Connecting with benefits through the U.S. Department of Veterans Affairs (VA) can take years. However, if you do qualify, VA disability compensation can give you tax-free income to help you cover your living expenses and medical care.
To qualify for those benefits, you must have a disability directly related to your service. Post-traumatic stress disorder (PTSD) and traumatic brain injuries are some of the more serious and longer-lasting disabilities that veterans suffer.
Regardless of the nature of your medical condition, one of the first steps in the disability process will be applying for and receiving a rating for your disability. What influence does that rating have on the benefits that you receive?
Ratings come in 10 percent increments
After a careful review of your medical records, the VA will determine how significantly your injury affects your daily life and your ability to earn income. Those with conditions so severe that the person permanently requires assistance or can never seek full-time employment again may qualify for full disability. Most others will receive a disability rating that falls somewhere between 10% and 90%.

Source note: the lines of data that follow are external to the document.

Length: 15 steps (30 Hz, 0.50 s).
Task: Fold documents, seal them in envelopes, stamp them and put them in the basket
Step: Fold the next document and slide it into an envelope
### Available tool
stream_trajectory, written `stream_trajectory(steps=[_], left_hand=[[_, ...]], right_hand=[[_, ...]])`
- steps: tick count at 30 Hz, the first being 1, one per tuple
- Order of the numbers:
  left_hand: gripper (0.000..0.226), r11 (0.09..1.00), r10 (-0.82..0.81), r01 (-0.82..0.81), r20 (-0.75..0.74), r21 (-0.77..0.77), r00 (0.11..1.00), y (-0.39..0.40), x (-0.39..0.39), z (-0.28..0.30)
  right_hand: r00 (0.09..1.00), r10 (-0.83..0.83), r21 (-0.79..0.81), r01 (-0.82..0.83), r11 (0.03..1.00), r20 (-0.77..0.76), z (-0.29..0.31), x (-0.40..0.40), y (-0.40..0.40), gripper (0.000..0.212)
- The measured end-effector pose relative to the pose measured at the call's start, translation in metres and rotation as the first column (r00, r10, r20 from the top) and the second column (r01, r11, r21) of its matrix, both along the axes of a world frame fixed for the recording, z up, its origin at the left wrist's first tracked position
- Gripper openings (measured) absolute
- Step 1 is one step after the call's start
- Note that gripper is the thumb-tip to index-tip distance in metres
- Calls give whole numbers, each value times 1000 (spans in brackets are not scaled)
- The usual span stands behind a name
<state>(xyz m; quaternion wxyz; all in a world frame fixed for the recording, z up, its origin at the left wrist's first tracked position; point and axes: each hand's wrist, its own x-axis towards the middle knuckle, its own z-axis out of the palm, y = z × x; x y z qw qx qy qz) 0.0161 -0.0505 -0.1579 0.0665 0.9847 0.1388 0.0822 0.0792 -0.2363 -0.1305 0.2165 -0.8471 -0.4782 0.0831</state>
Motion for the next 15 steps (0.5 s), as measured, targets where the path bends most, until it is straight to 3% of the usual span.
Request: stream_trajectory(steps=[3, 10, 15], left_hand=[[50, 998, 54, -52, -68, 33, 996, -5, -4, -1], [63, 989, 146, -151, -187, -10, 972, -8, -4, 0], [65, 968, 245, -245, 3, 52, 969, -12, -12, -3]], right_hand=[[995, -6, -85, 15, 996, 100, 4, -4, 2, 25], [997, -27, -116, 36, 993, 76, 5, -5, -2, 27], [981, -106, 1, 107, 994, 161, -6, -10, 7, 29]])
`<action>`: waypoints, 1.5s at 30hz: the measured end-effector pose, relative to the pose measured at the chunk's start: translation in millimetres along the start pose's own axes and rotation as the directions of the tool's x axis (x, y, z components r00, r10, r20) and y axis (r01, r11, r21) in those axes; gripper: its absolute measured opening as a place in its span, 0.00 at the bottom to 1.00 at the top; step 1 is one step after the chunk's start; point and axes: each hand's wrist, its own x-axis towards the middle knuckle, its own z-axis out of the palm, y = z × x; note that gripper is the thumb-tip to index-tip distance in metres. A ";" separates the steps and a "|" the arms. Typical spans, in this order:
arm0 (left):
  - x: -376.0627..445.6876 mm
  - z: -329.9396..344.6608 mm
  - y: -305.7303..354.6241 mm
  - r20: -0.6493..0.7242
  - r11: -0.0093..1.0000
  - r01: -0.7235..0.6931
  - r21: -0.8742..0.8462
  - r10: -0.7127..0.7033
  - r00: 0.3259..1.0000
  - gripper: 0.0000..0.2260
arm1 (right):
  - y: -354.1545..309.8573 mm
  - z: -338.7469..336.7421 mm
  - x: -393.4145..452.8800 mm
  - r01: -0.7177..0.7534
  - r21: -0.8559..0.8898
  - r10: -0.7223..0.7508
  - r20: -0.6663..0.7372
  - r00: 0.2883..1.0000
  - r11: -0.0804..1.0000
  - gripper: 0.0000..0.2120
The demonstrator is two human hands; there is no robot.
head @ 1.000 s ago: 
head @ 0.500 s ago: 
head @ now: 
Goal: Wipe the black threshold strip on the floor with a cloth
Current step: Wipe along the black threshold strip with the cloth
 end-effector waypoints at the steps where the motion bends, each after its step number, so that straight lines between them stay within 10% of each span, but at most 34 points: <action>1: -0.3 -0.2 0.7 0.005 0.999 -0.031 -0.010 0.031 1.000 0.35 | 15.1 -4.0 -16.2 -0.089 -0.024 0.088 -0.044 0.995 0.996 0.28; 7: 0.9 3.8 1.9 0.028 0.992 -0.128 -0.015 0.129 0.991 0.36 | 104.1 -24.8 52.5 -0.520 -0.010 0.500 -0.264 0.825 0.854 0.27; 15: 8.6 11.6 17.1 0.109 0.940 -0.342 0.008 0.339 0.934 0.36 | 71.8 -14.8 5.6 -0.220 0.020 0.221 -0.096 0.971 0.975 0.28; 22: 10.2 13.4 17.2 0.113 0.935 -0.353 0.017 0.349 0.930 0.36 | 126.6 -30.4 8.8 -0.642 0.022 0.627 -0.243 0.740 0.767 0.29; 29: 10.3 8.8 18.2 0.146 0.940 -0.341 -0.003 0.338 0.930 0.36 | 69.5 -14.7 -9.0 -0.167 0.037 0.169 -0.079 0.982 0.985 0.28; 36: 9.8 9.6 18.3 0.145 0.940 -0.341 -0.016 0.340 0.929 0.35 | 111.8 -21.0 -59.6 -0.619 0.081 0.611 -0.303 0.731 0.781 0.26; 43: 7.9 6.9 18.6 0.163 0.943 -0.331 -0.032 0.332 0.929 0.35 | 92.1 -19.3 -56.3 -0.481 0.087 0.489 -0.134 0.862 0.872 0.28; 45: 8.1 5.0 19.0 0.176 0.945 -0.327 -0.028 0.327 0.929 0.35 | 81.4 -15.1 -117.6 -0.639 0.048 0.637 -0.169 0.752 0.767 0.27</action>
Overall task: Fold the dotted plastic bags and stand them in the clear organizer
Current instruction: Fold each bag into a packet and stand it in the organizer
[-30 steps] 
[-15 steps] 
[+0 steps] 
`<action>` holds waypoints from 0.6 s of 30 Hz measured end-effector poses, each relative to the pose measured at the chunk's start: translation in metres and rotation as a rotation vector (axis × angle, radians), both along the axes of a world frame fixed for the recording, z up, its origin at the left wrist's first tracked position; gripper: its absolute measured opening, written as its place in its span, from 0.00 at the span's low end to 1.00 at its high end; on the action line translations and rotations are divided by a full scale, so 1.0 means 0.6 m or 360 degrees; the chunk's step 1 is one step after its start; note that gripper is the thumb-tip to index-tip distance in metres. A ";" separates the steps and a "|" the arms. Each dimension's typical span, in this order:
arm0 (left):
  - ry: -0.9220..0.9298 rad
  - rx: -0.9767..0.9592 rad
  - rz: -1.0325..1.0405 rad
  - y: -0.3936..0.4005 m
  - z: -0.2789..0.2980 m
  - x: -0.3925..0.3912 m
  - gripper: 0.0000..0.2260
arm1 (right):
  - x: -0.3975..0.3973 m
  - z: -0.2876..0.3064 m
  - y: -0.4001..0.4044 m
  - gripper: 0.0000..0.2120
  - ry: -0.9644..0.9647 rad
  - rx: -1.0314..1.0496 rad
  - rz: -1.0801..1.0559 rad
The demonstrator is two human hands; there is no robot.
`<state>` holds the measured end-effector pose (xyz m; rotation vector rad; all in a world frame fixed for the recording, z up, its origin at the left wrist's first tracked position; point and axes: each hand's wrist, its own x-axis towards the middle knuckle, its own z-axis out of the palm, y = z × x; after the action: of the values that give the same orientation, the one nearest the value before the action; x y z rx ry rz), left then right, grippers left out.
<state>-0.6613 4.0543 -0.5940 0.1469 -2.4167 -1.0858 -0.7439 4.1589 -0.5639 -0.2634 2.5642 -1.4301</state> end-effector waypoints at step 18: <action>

The higher the percentage, the greater the amount of benefits that you qualify for upon approval will be. It is possible for those with multiple injuries to receive multiple, separate disability ratings that can all factor into a combined disability rating. In some cases, your combined rating will be higher than the sum of those individual ratings because they combine to create more impairment than they would on their own.
Proving how much of an effect your condition has on your daily life is only one step in the process of getting qualified for and maximizing the VA disability benefits you receive. Getting help from an experienced attorney with this process can increase your chances of success and make it easier for you to keep the focus on your recovery rather than on VA bureaucracy.